++++ Data under study

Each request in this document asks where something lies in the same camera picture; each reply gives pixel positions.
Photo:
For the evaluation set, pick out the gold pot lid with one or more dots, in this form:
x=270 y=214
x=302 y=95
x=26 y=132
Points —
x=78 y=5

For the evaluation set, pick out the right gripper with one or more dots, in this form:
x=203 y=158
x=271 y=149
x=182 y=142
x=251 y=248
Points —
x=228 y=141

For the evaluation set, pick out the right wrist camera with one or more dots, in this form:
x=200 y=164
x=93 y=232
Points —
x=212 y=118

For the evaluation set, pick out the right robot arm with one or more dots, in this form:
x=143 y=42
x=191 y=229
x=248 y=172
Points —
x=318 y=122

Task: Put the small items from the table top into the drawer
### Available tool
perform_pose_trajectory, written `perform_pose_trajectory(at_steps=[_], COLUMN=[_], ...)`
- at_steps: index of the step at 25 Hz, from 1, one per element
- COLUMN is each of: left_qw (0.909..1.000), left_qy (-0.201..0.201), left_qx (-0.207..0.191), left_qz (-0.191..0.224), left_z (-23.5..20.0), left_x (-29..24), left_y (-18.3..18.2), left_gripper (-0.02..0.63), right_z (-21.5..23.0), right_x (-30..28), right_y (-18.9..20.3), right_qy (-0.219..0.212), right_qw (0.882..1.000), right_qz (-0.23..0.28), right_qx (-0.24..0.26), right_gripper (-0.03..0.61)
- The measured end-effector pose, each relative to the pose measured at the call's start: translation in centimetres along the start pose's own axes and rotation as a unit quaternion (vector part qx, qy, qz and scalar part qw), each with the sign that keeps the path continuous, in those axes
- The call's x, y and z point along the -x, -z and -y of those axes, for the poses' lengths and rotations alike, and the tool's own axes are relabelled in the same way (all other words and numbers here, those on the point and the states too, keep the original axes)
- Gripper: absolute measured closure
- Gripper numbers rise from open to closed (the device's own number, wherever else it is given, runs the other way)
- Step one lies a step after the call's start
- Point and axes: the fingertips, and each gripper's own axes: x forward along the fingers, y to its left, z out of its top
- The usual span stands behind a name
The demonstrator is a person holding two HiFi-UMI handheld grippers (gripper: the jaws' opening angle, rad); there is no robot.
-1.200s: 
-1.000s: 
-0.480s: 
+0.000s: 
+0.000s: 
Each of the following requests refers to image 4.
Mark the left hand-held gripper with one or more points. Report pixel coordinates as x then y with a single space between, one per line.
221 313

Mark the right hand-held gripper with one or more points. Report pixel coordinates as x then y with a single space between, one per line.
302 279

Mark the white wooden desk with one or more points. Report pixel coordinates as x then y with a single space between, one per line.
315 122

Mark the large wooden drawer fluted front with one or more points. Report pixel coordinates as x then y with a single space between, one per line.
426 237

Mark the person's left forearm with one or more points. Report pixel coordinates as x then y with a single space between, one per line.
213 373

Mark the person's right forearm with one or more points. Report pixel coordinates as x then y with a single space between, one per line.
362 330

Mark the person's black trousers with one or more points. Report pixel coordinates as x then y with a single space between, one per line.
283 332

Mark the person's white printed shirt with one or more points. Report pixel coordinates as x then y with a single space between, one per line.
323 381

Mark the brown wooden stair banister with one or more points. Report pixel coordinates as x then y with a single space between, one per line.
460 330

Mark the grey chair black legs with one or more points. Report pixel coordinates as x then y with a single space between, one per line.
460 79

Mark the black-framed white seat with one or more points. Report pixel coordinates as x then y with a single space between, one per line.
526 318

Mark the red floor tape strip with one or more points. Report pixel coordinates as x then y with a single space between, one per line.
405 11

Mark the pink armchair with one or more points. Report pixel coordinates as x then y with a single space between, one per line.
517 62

++++++++

**Aim of the exercise:**
Transcribe the entire listing above exactly.

**Response to the task:**
Each request in this document asks where something lies in the same camera picture; each reply gives pixel positions.
Photo:
For the evaluation set, pick out the gold pot lid with one or more dots, in this form:
x=270 y=214
x=302 y=95
x=26 y=132
Points —
x=78 y=5

For the evaluation set, pick out the right gripper with one or more dots, in this form:
x=203 y=158
x=271 y=149
x=182 y=142
x=251 y=248
Points —
x=228 y=141

For the evaluation set, pick out the right wrist camera with one or more dots, in this form:
x=200 y=164
x=93 y=232
Points —
x=212 y=118

For the evaluation set, pick out the right robot arm with one or more dots, in this form:
x=143 y=42
x=191 y=229
x=248 y=172
Points —
x=318 y=122

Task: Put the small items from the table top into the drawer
### Available tool
perform_pose_trajectory, written `perform_pose_trajectory(at_steps=[_], COLUMN=[_], ...)`
- at_steps: index of the step at 25 Hz, from 1, one per element
- COLUMN is each of: left_qw (0.909..1.000), left_qy (-0.201..0.201), left_qx (-0.207..0.191), left_qz (-0.191..0.224), left_z (-23.5..20.0), left_x (-29..24), left_y (-18.3..18.2), left_gripper (-0.02..0.63), right_z (-21.5..23.0), right_x (-30..28), right_y (-18.9..20.3), right_qy (-0.219..0.212), right_qw (0.882..1.000), right_qz (-0.23..0.28), right_qx (-0.24..0.26), right_gripper (-0.03..0.61)
- The measured end-effector pose, each relative to the pose measured at the call's start: translation in centimetres along the start pose's own axes and rotation as a unit quaternion (vector part qx, qy, qz and scalar part qw), each with the sign that keeps the path continuous, in those axes
- The call's x, y and z point along the -x, -z and -y of those axes, for the poses' lengths and rotations alike, and the tool's own axes are relabelled in the same way (all other words and numbers here, those on the point and the states too, keep the original axes)
- Gripper: absolute measured closure
- Gripper numbers rise from open to closed (the device's own number, wherever else it is given, runs the other way)
- Step one lies a step after the call's start
- Point and axes: the fingertips, and each gripper's own axes: x forward along the fingers, y to its left, z out of its top
- The usual span stands behind a name
The demonstrator is a person holding two HiFi-UMI handheld grippers (gripper: the jaws' opening angle, rad); there is no robot.
-1.200s: 
-1.000s: 
-0.480s: 
+0.000s: 
+0.000s: 
Each of the following requests refers to image 4.
Mark the left hand-held gripper with one or more points. Report pixel coordinates as x then y with a single space between, one per line.
221 313

Mark the right hand-held gripper with one or more points. Report pixel coordinates as x then y with a single space between, one per line.
302 279

Mark the white wooden desk with one or more points. Report pixel coordinates as x then y with a single space between, one per line.
315 122

Mark the large wooden drawer fluted front with one or more points. Report pixel coordinates as x then y with a single space between, one per line.
426 237

Mark the person's left forearm with one or more points. Report pixel coordinates as x then y with a single space between, one per line.
213 373

Mark the person's right forearm with one or more points. Report pixel coordinates as x then y with a single space between, one per line.
362 330

Mark the person's black trousers with one or more points. Report pixel coordinates as x then y with a single space between, one per line.
283 332

Mark the person's white printed shirt with one or more points. Report pixel coordinates as x then y with a single space between, one per line.
323 381

Mark the brown wooden stair banister with one or more points. Report pixel coordinates as x then y with a single space between, one per line.
460 330

Mark the grey chair black legs with one or more points. Report pixel coordinates as x then y with a single space between, one per line.
460 79

Mark the black-framed white seat with one or more points. Report pixel coordinates as x then y with a single space between, one per line.
526 318

Mark the red floor tape strip with one or more points. Report pixel coordinates as x then y with a single space between, one per line.
405 11

Mark the pink armchair with one or more points. Report pixel coordinates as x then y with a single space between, one per line.
517 62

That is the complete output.